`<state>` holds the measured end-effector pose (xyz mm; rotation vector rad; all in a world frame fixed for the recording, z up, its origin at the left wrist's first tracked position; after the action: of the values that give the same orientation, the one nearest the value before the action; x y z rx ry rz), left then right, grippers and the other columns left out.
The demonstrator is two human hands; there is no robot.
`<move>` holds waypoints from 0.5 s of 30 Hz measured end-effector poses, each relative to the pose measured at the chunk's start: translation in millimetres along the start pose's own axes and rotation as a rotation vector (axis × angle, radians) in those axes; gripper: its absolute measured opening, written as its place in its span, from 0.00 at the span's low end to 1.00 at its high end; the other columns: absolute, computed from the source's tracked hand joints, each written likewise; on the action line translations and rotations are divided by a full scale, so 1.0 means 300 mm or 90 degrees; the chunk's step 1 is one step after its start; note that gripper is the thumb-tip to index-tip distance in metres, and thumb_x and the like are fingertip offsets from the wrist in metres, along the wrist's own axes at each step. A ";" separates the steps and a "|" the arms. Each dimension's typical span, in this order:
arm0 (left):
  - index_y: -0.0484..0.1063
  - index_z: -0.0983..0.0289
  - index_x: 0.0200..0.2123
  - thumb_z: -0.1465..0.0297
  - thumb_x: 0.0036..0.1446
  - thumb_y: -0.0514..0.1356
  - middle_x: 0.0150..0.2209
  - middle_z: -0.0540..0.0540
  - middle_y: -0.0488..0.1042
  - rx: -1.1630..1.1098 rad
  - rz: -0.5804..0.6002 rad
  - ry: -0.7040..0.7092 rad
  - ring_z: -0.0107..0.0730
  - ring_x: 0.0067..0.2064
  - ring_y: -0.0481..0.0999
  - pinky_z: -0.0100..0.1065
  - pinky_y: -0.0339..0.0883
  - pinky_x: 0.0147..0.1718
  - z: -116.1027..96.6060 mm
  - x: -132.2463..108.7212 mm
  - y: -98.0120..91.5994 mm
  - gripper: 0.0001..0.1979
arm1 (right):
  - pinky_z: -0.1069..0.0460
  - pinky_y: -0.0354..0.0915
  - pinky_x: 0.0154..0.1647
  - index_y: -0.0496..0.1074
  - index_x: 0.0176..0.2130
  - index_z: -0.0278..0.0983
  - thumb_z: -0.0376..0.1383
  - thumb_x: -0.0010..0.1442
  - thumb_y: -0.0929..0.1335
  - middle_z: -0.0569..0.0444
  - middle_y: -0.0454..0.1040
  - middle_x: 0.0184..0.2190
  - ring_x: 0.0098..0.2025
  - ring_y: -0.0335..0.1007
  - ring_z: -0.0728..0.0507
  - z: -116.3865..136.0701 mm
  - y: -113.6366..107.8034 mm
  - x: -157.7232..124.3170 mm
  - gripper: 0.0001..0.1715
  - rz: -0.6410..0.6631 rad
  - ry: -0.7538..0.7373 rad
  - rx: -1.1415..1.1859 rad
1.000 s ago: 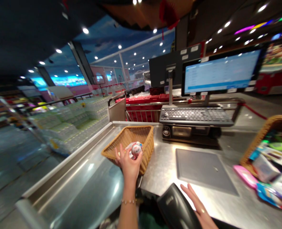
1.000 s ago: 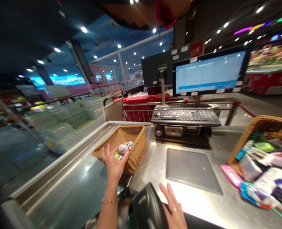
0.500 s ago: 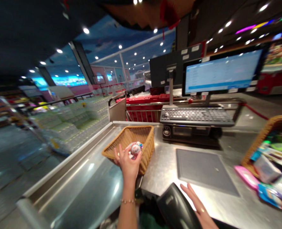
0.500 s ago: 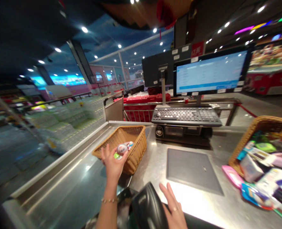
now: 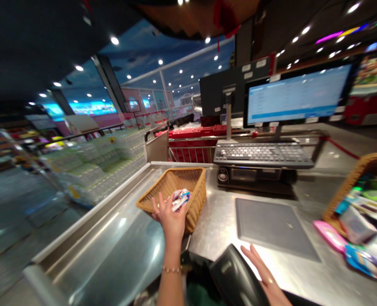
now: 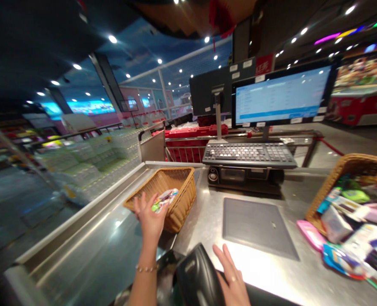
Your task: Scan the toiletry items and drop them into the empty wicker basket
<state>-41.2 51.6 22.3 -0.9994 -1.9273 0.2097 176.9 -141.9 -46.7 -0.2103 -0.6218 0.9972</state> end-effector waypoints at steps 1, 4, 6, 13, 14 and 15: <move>0.78 0.65 0.46 0.64 0.48 0.65 0.62 0.67 0.63 0.001 0.001 0.001 0.58 0.68 0.49 0.56 0.49 0.64 -0.003 -0.002 0.000 0.21 | 0.43 0.68 0.56 0.73 0.54 0.48 0.36 0.63 0.64 0.54 0.75 0.54 0.57 0.69 0.37 0.006 -0.001 -0.001 0.21 -0.005 0.002 -0.004; 0.78 0.64 0.46 0.64 0.49 0.64 0.62 0.67 0.63 0.006 0.004 0.005 0.58 0.68 0.49 0.57 0.49 0.64 -0.011 -0.007 0.001 0.20 | 0.47 0.70 0.54 0.73 0.54 0.49 0.34 0.62 0.65 0.56 0.76 0.53 0.55 0.72 0.39 0.015 0.000 -0.005 0.22 -0.015 0.009 -0.017; 0.78 0.63 0.45 0.64 0.48 0.65 0.62 0.66 0.64 0.006 0.004 0.007 0.58 0.68 0.49 0.57 0.49 0.64 -0.014 -0.009 0.003 0.20 | 0.47 0.71 0.53 0.73 0.54 0.50 0.33 0.62 0.64 0.56 0.76 0.52 0.54 0.73 0.39 0.013 0.002 -0.007 0.22 -0.018 0.017 -0.023; 0.78 0.62 0.43 0.64 0.47 0.66 0.62 0.65 0.64 -0.010 0.008 0.008 0.58 0.68 0.49 0.57 0.49 0.64 -0.021 -0.012 0.005 0.18 | 0.47 0.70 0.54 0.74 0.53 0.50 0.32 0.62 0.64 0.56 0.77 0.52 0.55 0.73 0.39 0.001 0.008 -0.010 0.22 -0.027 0.032 -0.032; 0.78 0.62 0.43 0.64 0.48 0.66 0.62 0.65 0.64 -0.012 0.011 0.009 0.58 0.68 0.49 0.57 0.49 0.64 -0.024 -0.013 0.005 0.18 | 0.47 0.70 0.54 0.74 0.53 0.51 0.32 0.61 0.64 0.56 0.77 0.52 0.55 0.72 0.39 0.001 0.007 -0.011 0.23 -0.028 0.031 -0.031; 0.78 0.62 0.43 0.64 0.48 0.65 0.62 0.65 0.63 -0.013 0.014 0.010 0.58 0.68 0.49 0.57 0.49 0.64 -0.026 -0.015 0.004 0.18 | 0.47 0.70 0.55 0.73 0.53 0.51 0.32 0.61 0.65 0.57 0.77 0.52 0.55 0.72 0.40 0.002 0.006 -0.012 0.23 -0.029 0.030 -0.030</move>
<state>-33.2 47.5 23.1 -1.0330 -1.9075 0.1948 173.8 -144.0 -48.5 -0.2593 -0.6054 0.9314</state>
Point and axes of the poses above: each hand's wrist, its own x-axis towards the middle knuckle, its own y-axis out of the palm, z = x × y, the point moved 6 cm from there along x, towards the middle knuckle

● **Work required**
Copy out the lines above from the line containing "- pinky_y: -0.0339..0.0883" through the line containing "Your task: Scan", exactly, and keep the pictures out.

● **Answer to this task**
  - pinky_y: -0.0339..0.0883
  - pinky_x: 0.0147..0.1718
  - z: -116.1027..96.6060 mm
  - x: -132.2463..108.7212 mm
  - y: -98.0120..91.5994 mm
  - gripper: 0.0001..0.1979
arm1 (right):
  - pinky_z: -0.1069..0.0460
  - pinky_y: -0.0354..0.0915
  - pinky_x: 0.0154..0.1647
  - index_y: -0.0496..0.1074
  - index_x: 0.0176..0.2130
  - index_z: -0.0278..0.0983
  - thumb_z: -0.0376..0.1383
  - thumb_x: -0.0010..0.1442
  - thumb_y: -0.0929..0.1335
  - middle_z: -0.0569..0.0444
  - middle_y: -0.0454..0.1040
  - middle_x: 0.0184..0.2190
  - ring_x: 0.0098..0.2025
  - ring_y: -0.0335..0.1007
  - ring_z: -0.0728..0.0507
  - z: -116.3865..136.0701 mm
  - y: -113.6366..107.8034 mm
  - x: -157.7232..124.3170 mm
  - gripper: 0.0001..0.1715
  - rz: -0.6410..0.6631 rad
  - ry: -0.7538..0.7373 rad
  - rx: -1.1415..1.1859 rad
1.000 s ago: 
1.000 s ago: 
0.500 s ago: 
0.500 s ago: 
now: 
now: 
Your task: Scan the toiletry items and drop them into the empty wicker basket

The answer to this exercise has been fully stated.